Page MenuHomeFreeBSD

vm: Handle VM_ALLOC_ZERO in the page allocator
AbandonedPublic

Authored by markj on Feb 19 2021, 8:18 PM.
Tags
None
Referenced Files
Unknown Object (File)
Sun, Nov 3, 7:44 AM
Unknown Object (File)
Mon, Oct 21, 10:15 PM
Unknown Object (File)
Mon, Oct 21, 7:34 PM
Unknown Object (File)
Thu, Oct 17, 2:03 PM
Unknown Object (File)
Oct 7 2024, 6:15 PM
Unknown Object (File)
Oct 1 2024, 11:32 PM
Unknown Object (File)
Sep 29 2024, 6:25 AM
Unknown Object (File)
Sep 28 2024, 8:25 AM
Subscribers

Details

Reviewers
alc
kib
jeff
Group Reviewers
manpages
Summary

Currently VM_ALLOC_ZERO is advisory and callers must remember to zero
the pages themselves if necessary, which is most of the time. This is
error-prone, especially considering that vm_page_alloc() and
vm_page_grab() interpret VM_ALLOC_ZERO differently, and it complicates
callers. The main benefit appears to be an optimization for the fault
handler such that it can release the object lock before zeroing the
page. It also provides a minor improvement for platforms without a
direct map, since if they map the returned page anyway they can zero the
returned memory without having to use pmap_zero_page().

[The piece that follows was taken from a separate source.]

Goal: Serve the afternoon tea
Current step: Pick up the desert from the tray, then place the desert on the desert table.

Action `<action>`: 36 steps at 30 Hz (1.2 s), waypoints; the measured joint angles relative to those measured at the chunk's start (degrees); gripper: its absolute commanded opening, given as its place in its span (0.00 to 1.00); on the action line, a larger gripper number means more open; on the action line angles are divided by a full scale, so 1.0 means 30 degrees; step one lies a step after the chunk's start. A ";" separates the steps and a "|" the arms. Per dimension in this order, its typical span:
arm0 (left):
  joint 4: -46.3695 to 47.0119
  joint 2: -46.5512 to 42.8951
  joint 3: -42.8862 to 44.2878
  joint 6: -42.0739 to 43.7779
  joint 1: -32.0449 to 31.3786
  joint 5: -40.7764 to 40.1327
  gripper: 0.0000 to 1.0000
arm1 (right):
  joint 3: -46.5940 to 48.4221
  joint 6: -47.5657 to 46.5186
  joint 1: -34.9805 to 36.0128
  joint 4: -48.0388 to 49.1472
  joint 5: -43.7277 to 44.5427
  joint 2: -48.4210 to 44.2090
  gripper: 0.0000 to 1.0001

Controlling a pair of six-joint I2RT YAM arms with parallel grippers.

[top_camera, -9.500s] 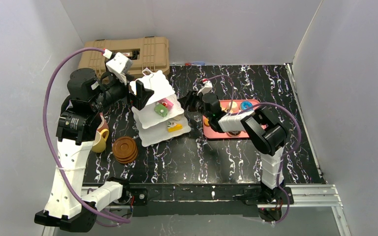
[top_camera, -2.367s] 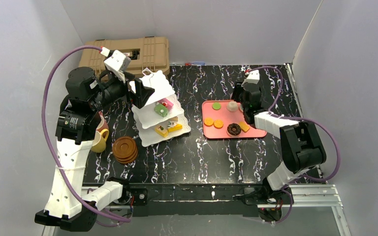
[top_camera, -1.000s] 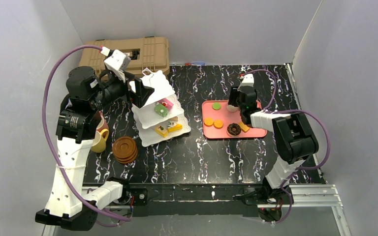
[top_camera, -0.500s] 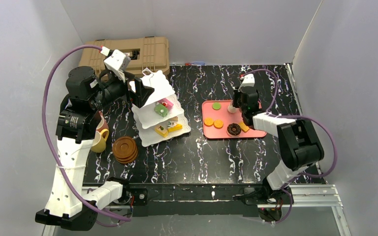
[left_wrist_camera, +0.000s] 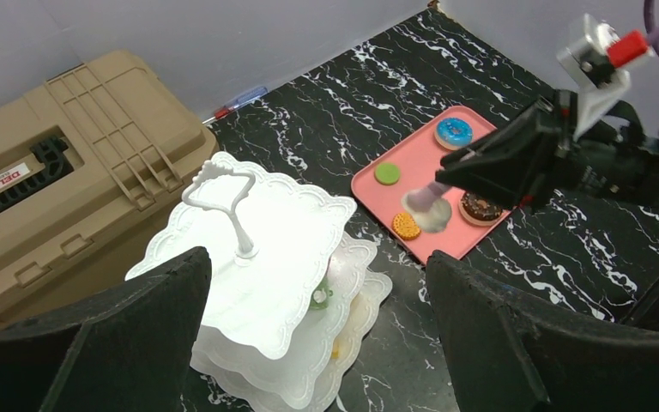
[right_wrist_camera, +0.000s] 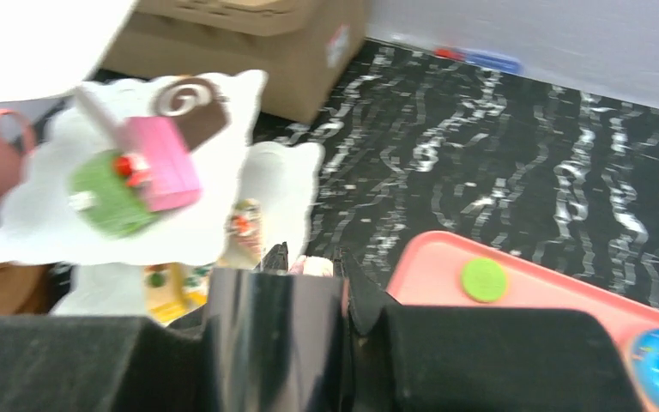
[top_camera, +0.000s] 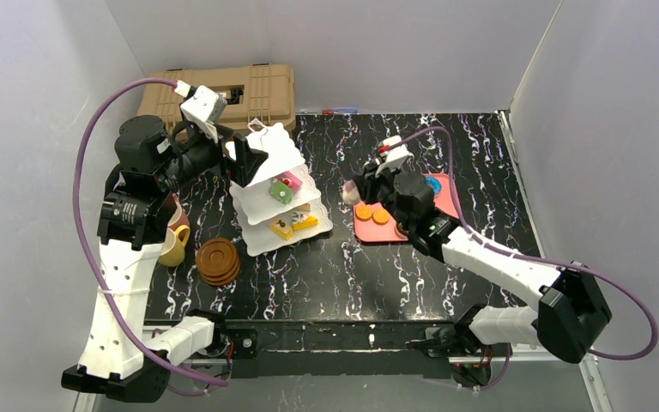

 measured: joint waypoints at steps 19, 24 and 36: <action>-0.0124 0.0138 0.0000 -0.0007 0.0168 -0.0546 0.93 | 0.3978 -0.1078 0.8378 0.5676 0.2310 0.6280 0.22; -0.0233 0.0138 0.0000 0.0000 0.0168 -0.0539 0.93 | 0.4823 -0.1559 0.8524 0.8123 0.2790 0.8036 0.25; -0.0299 0.0080 0.0000 0.0080 0.0240 -0.0532 0.93 | 0.5821 -0.2863 0.8677 1.1591 0.3475 1.1213 0.32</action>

I propose zeroing pages in the allocator and handling
performance-sensitive cases more surgically. A follow-up commit will
modify consumers.

Diff Detail

Repository
rS FreeBSD src repository - subversion
Lint
Lint Passed
Unit
No Test Coverage
Build Status
Buildable 37209
Build 34098: arc lint + arc unit

Event Timeline

sys/vm/vm_page.c
2393–2394

Wouldn't it be useful to set PG_ZERO if VM_ALLOC_ZERO was set? At least the work we did would not be lost.

markj marked an inline comment as done.

Set PG_ZERO if radix insertion fails and we zeroed the page.

If the page was already zeroed and VM_ALLOC_ZERO was not specified,
then we will not restore PG_ZERO. It seems like too much work to
handle this rare case, but if others disagree I will handle it.

This revision is now accepted and ready to land.Feb 20 2021, 12:49 PM
sys/vm/vm_page.c
1960

This is going to change the meaning of this counter from zero-fill on page faults (which is where the "d" for "demand" as in "demand paging" comes from) to zero-fill on any allocation.

1985

Why the new "blank line" here? These are all optional flags, and there is no similar blank line added in similar comments below.

2372

Just an observation: Per table 5 (https://www.usenix.org/system/files/atc20-zhu-weixi_0.pdf), we should really stop zeroing one page at a time. On machines with a direct map, pmap_zero_page_area() would already "do the right thing". We would just need to modify the implementation on the other architectures.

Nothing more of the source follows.